### [Your goal]
All that should appear is the run of lines from the one containing "If you would be so good as to mark the brown" through the end of the records, each repeated exactly.

### [Data items]
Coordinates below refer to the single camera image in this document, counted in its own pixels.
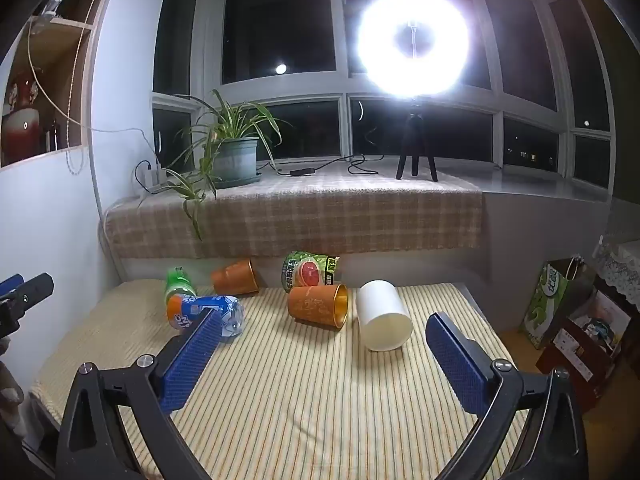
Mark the ring light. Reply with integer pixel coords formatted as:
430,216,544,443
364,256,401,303
357,0,471,98

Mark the wooden shelf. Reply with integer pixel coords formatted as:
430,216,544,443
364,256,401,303
0,15,96,168

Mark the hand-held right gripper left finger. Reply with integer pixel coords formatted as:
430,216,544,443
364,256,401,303
56,309,223,480

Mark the red figure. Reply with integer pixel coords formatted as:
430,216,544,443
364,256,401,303
0,72,45,158

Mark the checkered cloth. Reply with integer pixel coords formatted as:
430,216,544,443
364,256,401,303
104,162,485,261

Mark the red cardboard box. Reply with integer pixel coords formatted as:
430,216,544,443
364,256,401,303
536,327,620,411

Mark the green paper bag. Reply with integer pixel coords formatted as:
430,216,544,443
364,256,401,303
520,258,596,350

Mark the green grapefruit print can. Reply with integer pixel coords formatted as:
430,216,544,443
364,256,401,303
281,251,341,293

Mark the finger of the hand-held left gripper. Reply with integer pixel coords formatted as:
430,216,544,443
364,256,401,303
0,274,25,303
0,273,54,337

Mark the blue and orange plastic bottle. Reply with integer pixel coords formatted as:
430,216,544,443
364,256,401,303
166,294,246,343

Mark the orange cup with gold inside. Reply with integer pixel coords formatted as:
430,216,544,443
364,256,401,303
287,283,349,330

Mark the white window frame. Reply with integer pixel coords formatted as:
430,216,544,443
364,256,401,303
152,0,613,191

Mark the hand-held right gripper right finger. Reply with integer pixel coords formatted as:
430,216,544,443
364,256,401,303
426,312,589,480

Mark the person's left hand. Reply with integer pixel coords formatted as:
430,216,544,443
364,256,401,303
0,360,24,412

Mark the black cable with adapter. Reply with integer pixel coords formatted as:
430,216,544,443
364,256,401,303
260,154,386,178

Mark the white lace cloth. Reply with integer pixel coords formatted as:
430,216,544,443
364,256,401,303
595,241,640,311

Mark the striped tablecloth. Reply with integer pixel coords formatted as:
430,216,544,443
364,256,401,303
30,280,516,480

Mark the colourful printed box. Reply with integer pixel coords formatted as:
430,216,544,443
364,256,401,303
575,290,633,353

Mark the green plastic bottle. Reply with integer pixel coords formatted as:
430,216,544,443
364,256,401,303
164,267,197,306

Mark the white power strip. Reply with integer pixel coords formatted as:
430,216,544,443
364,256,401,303
135,160,168,194

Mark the white cable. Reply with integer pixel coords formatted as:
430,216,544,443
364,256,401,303
27,0,162,176

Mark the white cup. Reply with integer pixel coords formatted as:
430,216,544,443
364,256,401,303
356,280,414,352

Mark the spider plant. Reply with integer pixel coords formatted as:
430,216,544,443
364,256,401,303
137,89,293,241

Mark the black tripod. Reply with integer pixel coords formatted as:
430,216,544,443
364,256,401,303
395,96,440,182

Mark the grey-green flower pot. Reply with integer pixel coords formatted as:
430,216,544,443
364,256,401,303
210,136,264,190

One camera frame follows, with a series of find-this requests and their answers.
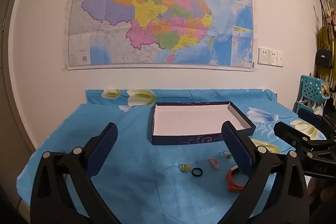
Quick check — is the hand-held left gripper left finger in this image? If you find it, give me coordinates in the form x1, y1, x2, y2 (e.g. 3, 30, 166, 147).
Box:
30, 122, 129, 224

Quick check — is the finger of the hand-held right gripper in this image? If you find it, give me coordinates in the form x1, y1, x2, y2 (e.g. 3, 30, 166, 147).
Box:
299, 108, 336, 135
274, 121, 332, 154

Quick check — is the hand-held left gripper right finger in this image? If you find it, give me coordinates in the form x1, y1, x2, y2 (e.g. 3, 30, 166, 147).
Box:
221, 121, 315, 224

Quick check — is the orange smart watch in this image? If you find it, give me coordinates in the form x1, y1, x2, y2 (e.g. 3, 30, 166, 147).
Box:
226, 165, 247, 192

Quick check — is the dark blue cardboard box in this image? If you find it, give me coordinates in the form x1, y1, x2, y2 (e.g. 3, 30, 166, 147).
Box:
151, 101, 256, 146

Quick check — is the blue plastic basket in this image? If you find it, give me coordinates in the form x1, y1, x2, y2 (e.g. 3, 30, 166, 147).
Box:
292, 101, 315, 115
299, 75, 330, 104

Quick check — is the black handbag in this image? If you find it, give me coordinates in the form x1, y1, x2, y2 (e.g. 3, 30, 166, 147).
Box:
315, 44, 333, 69

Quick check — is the blue floral tablecloth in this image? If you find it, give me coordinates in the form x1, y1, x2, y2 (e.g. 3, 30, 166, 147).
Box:
16, 88, 328, 224

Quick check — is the yellow-green coat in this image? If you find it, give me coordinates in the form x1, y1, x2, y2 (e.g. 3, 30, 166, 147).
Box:
317, 25, 336, 79

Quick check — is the small plush doll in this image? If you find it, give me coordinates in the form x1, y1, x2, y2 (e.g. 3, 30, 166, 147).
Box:
328, 9, 336, 39

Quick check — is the white coat rack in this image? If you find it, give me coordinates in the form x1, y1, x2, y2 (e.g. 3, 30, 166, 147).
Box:
319, 0, 332, 30

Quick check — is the colourful wall map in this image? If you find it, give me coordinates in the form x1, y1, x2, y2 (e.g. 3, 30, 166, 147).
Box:
64, 0, 257, 73

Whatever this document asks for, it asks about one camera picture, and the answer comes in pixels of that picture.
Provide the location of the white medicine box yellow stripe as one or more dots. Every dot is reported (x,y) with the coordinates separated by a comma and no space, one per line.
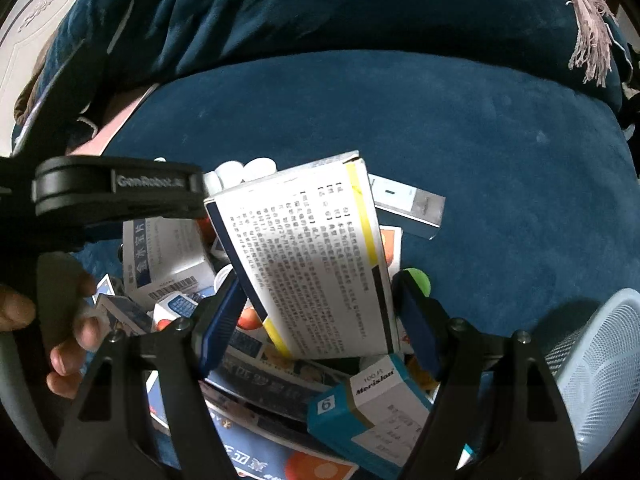
(305,255)

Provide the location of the brown furry cloth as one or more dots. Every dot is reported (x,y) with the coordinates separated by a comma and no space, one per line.
(31,97)

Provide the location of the pink tassel fringe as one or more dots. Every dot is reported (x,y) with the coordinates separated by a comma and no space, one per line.
(585,35)

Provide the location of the dark blue long box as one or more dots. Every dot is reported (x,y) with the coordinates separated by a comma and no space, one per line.
(280,382)

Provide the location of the pink cloth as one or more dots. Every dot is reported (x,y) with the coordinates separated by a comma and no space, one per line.
(110,135)

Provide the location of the scattered bottle caps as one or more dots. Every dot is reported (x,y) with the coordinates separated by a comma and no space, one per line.
(255,167)

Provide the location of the white mesh basket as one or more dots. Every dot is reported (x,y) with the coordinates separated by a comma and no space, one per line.
(600,360)

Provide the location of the person's left hand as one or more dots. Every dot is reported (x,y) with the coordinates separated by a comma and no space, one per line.
(70,367)

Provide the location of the small white box blue grid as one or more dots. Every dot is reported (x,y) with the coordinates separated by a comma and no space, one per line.
(176,310)

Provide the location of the silver foil box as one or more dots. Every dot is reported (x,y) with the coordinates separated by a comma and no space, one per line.
(415,205)

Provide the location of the white box orange print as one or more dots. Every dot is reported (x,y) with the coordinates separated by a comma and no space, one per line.
(392,247)

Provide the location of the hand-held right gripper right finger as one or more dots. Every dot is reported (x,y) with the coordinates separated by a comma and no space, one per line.
(417,325)

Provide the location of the teal white medicine box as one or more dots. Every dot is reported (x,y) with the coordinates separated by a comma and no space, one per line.
(370,410)

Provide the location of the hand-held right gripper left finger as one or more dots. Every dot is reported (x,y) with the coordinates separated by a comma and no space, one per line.
(220,320)

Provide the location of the white box blue lettering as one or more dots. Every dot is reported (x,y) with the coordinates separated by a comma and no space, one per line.
(165,255)

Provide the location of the dark blue crumpled blanket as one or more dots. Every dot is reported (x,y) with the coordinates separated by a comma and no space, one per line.
(325,5)

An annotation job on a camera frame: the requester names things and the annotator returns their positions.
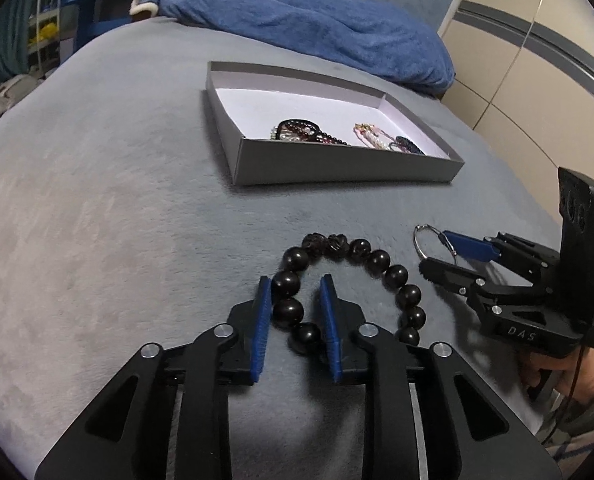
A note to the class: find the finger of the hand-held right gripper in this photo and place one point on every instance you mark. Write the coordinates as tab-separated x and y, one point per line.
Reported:
447	272
469	246

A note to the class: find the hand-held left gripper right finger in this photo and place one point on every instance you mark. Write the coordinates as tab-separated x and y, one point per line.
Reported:
329	325

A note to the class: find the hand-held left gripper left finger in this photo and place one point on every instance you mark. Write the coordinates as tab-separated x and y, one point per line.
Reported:
263	320

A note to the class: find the grey cardboard box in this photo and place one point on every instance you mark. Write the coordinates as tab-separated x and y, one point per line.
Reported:
347	167

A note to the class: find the person's right forearm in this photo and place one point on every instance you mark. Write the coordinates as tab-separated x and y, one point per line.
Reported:
587	425

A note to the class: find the person's right hand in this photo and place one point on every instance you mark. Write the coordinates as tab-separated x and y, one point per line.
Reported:
589	375

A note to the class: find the beige wardrobe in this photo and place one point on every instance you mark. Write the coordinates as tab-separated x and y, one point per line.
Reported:
527	60

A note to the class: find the grey bed cover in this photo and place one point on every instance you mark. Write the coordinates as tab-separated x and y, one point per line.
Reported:
102	210

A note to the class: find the blue blanket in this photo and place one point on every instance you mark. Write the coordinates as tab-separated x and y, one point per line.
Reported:
302	20

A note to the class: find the grey white fabric bundle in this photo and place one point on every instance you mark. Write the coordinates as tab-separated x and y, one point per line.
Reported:
12	95

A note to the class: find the yellow item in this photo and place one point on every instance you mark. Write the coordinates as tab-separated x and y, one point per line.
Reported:
47	31

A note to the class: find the teal curtain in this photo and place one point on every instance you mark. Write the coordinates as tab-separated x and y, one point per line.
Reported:
7	45

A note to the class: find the white shelf cart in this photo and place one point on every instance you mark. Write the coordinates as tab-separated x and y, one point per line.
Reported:
42	5

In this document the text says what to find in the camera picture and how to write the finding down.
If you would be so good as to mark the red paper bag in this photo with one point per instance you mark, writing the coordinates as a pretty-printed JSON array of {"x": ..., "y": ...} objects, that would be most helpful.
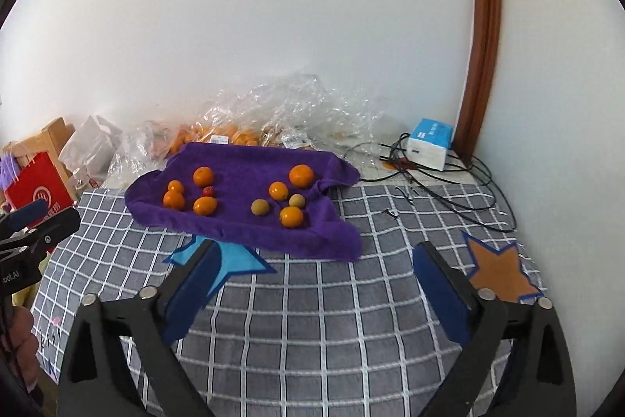
[{"x": 39, "y": 182}]

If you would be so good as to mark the white and blue box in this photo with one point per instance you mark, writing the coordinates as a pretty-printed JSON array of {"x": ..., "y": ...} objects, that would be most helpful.
[{"x": 429, "y": 146}]

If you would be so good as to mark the clear plastic bag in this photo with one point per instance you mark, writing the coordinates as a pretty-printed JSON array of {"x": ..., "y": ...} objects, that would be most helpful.
[{"x": 136, "y": 148}]

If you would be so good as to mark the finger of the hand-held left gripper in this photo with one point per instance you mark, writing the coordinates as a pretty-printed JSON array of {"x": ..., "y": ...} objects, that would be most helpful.
[
  {"x": 58, "y": 226},
  {"x": 24, "y": 215}
]

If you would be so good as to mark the clear bag of oranges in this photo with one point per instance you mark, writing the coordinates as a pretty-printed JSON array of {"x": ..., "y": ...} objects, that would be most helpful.
[{"x": 224, "y": 136}]

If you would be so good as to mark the crumpled clear plastic wrap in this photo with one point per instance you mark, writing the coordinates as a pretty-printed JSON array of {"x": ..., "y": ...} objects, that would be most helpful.
[{"x": 302, "y": 104}]

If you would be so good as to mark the purple towel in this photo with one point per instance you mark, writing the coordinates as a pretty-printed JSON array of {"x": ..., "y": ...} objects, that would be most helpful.
[{"x": 234, "y": 226}]

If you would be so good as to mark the orange mandarin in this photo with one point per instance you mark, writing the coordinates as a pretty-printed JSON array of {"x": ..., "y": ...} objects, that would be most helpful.
[
  {"x": 301, "y": 175},
  {"x": 174, "y": 200},
  {"x": 175, "y": 186},
  {"x": 291, "y": 216},
  {"x": 278, "y": 191},
  {"x": 203, "y": 176},
  {"x": 205, "y": 205}
]

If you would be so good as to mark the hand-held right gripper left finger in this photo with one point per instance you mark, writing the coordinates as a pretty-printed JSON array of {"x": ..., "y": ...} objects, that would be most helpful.
[{"x": 190, "y": 299}]

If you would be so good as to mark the person's left hand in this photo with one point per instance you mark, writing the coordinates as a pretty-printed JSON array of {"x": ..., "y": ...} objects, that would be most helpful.
[{"x": 24, "y": 343}]

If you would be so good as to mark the crumpled clear plastic bags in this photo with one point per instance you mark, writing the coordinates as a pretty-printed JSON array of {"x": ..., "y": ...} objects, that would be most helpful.
[{"x": 90, "y": 148}]

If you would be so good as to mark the small green round fruit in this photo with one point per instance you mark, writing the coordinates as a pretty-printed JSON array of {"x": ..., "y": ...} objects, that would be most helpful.
[
  {"x": 296, "y": 200},
  {"x": 259, "y": 206}
]

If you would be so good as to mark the brown wooden door frame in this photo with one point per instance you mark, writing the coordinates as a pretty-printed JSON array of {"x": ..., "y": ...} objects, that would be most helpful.
[{"x": 488, "y": 31}]

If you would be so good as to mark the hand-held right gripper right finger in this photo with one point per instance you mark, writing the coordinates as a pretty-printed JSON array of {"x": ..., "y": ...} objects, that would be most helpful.
[{"x": 439, "y": 295}]

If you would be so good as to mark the grey checked star cloth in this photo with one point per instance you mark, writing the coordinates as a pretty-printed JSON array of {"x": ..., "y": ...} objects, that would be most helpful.
[{"x": 317, "y": 324}]

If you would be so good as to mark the red cherry tomato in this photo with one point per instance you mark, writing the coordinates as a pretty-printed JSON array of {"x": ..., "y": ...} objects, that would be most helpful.
[{"x": 208, "y": 191}]

### [Task output]
If you would be so good as to mark the brown wooden door frame in this photo with one point per instance you mark, writing the coordinates as a pretty-printed JSON array of {"x": ..., "y": ...} objects, that would be most helpful.
[{"x": 488, "y": 31}]

If you would be so good as to mark the hand-held right gripper right finger in this photo with one point per instance you mark, writing the coordinates as a pretty-printed JSON array of {"x": ..., "y": ...} objects, that would be most helpful.
[{"x": 439, "y": 295}]

If you would be so good as to mark the grey checked star cloth in this photo with one point per instance you mark, writing the coordinates as a pretty-printed JSON array of {"x": ..., "y": ...} objects, that would be most helpful.
[{"x": 317, "y": 324}]

If you would be so good as to mark the red cherry tomato in this photo with one point per instance you mark, writing the coordinates as a pretty-printed JSON array of {"x": ..., "y": ...} objects, that would be most helpful.
[{"x": 208, "y": 191}]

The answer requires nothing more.